[EXERCISE DESCRIPTION] Wherever "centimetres" turns up in the entries, copy out the line that holds it.

[DATA]
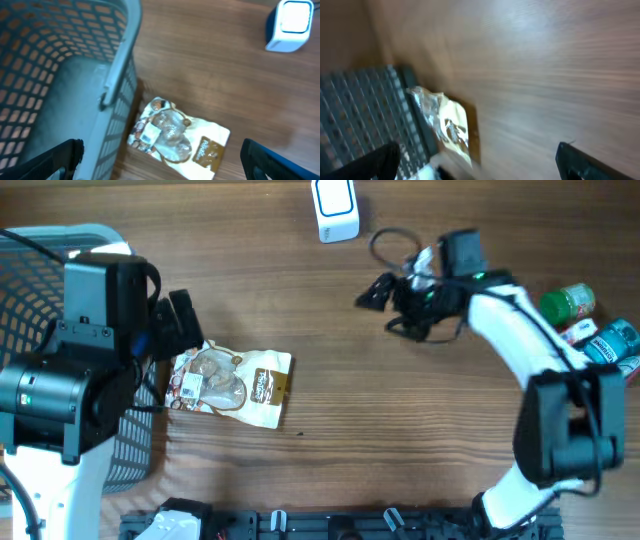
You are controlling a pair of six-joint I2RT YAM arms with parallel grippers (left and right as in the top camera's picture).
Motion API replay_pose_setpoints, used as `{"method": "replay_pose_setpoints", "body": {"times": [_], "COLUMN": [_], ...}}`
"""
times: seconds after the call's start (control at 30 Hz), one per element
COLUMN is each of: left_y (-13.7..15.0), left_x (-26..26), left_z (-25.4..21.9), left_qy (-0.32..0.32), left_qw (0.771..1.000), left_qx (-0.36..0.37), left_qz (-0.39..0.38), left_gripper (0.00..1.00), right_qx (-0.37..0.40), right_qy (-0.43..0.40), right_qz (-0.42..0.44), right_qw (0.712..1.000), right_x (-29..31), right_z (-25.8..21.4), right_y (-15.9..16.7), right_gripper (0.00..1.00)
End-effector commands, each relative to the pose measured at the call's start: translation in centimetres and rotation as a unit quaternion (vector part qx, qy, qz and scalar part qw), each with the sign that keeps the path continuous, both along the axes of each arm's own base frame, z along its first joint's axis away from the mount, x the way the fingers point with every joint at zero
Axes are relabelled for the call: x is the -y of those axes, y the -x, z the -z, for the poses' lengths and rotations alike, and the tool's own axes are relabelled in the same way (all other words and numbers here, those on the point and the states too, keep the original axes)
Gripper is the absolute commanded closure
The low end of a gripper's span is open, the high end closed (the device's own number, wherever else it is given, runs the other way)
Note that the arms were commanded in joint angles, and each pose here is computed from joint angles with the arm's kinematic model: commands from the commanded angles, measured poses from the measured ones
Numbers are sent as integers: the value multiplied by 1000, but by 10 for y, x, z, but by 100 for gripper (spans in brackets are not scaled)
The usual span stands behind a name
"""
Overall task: Scan the item barcode
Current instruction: 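Move the right gripper to the snack bag and grasp its edge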
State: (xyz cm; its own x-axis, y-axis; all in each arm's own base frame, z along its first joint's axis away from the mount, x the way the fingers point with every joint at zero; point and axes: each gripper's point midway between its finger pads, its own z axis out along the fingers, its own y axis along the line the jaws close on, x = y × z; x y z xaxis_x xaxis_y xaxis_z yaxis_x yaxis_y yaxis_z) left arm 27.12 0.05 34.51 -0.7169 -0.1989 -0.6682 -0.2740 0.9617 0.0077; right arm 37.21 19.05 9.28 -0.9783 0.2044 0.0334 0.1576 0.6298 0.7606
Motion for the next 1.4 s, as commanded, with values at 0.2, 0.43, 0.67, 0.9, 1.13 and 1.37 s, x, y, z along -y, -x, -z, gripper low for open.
{"method": "replay_pose_setpoints", "body": {"times": [0.2,0.43,0.67,0.9,1.13,1.37], "left_y": [-36,-54,-60,-60,-57,-61], "left_x": [10,9,10,10,9,30], "left_z": [-17,10,22,22,24,37], "left_qy": [22,1,-3,-3,4,57], "left_qw": [998,1000,1000,1000,1000,998], "left_qx": [63,15,-5,-5,-10,-34], "left_qz": [5,-6,-6,-6,-16,9], "left_gripper": [0,0,0,0,0,0], "right_qx": [-174,-96,-28,-55,-34,7], "right_qy": [-147,-95,-82,-95,-126,-170], "right_qz": [-83,-20,51,15,-19,-10], "right_qw": [970,991,995,994,991,985], "right_x": [-91,-149,-171,-204,-195,-123], "right_z": [69,84,88,108,94,65], "right_y": [131,130,105,105,94,33], "right_gripper": [0,0,2,89,95,95]}}
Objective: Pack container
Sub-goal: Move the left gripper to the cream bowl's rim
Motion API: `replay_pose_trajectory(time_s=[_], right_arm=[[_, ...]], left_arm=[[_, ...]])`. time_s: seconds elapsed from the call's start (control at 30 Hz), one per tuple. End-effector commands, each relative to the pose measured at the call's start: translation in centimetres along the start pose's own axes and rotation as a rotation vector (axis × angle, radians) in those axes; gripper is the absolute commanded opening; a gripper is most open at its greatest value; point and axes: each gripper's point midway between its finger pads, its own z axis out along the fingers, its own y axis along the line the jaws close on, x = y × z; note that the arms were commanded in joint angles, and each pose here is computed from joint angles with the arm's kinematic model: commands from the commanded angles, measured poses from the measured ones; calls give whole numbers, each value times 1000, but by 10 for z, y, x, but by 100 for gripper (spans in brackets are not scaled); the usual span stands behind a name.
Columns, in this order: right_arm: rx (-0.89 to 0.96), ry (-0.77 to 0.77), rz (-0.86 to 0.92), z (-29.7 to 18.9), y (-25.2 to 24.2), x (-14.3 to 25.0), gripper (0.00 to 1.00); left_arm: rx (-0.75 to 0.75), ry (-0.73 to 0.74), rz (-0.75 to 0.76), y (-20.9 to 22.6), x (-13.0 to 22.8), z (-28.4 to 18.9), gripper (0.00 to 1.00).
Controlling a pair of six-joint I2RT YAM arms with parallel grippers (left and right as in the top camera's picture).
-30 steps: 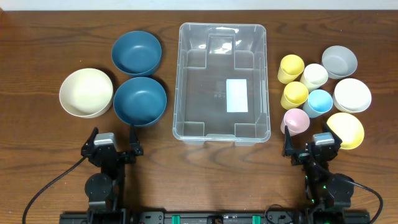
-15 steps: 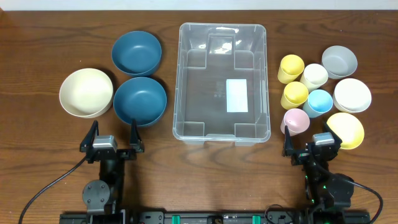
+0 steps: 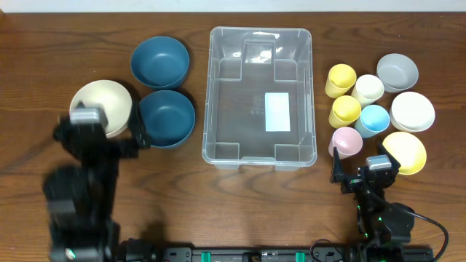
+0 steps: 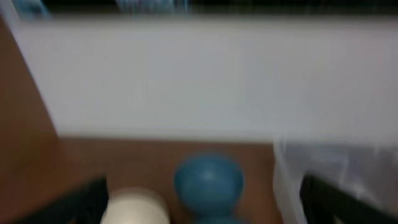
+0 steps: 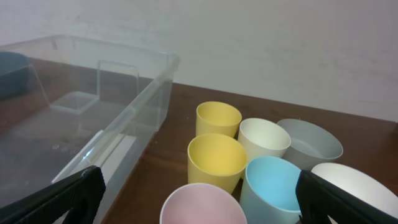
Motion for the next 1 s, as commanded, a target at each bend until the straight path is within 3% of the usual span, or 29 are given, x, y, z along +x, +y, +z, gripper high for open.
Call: replay_pose_trajectory(time_s=[0.0,0.13,0.27,0.43,0.53,0.67,0.73,0.97], right_arm=[[6,1,-12,0,-2,1,99],[6,1,-12,0,-2,1,99],[6,1,-12,0,-2,1,99],[6,1,-12,0,-2,1,99],[6,1,-12,0,-2,1,99],[6,1,-12,0,-2,1,99],[6,1,-12,0,-2,1,99],[6,1,-12,0,-2,1,99]], left_arm=[[-11,133,19,1,-8,27,98],[-14,262,19,2,12,63,98],[-15,449,15,3,64,91,98],[-81,575,12,15,106,116,98],[-319,602,-165,55,124,121,98],[-511,596,-432,106,138,111,98],[-516,595,-544,125,142,106,98],[-573,605,-722,178,158,78,96]])
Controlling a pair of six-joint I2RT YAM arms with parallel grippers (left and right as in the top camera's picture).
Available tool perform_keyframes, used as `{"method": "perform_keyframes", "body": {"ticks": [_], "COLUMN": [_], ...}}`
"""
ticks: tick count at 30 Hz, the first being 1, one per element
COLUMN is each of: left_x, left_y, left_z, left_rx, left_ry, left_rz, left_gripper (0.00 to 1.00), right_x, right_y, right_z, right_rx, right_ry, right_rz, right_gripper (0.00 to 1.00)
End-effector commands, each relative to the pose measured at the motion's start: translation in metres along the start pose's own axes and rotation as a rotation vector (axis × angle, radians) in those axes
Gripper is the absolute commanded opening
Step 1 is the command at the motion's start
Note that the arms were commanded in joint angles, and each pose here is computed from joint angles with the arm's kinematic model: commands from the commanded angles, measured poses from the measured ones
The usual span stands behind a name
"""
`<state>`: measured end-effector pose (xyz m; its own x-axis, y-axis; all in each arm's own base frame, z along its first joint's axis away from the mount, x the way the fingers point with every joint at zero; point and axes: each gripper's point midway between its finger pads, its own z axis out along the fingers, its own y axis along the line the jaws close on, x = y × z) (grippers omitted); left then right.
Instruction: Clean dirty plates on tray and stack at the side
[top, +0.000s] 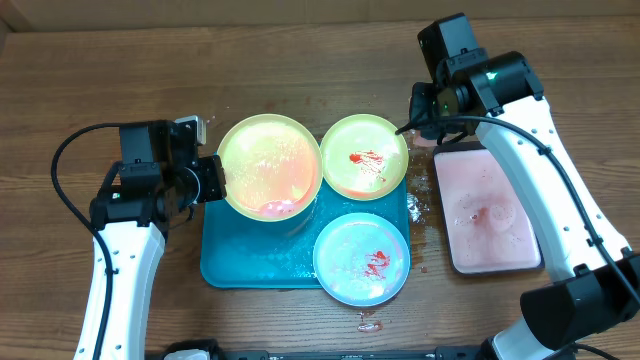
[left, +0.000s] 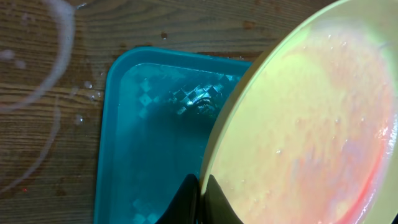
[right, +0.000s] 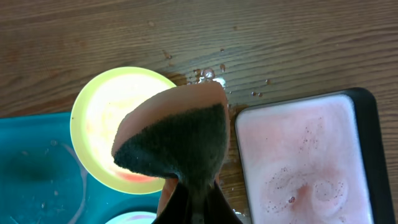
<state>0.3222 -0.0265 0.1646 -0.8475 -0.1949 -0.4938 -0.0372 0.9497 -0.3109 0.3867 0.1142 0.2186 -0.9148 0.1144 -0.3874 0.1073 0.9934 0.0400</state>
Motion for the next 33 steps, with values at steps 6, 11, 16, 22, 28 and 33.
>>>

[TASK OUTPUT]
End-effector commands, each relative to the pose measured at the call's start: translation in centimetres and rotation as a unit quaternion (vector part qx, qy, qz and scalar part qw), each with the sign that keeps the path continuous, both along the axes of each arm's own base frame, z along its first joint's axis away from the mount, x the way the fingers point with every joint at zero
Motion API: `replay_pose_trajectory(time_s=[_], right_arm=[[_, ...]], left_arm=[[_, ...]])`. time_s: seconds elapsed from the call's start (control at 30 Hz), one per tuple. End-effector commands, each relative to the pose measured at the call's start: translation in centimetres along the start pose's own axes and rotation as a rotation vector (axis × angle, radians) in those axes; gripper is the absolute commanded opening; a gripper is most open at its greatest value; point and axes: each gripper's point midway between its finger pads, its own z axis out along the fingers, its own y axis along the line the jaws close on, x = y × z; note that the arms were commanded in joint angles, and each pose here is computed from joint angles with the arm's kinematic model: commands from the commanded angles, measured poses from the measured ones; calls give whole numbers, each value times 1000, but by 10 for z, y, x, but by 100 for gripper (spans in brackets are not scaled); the usual span stands behind a name.

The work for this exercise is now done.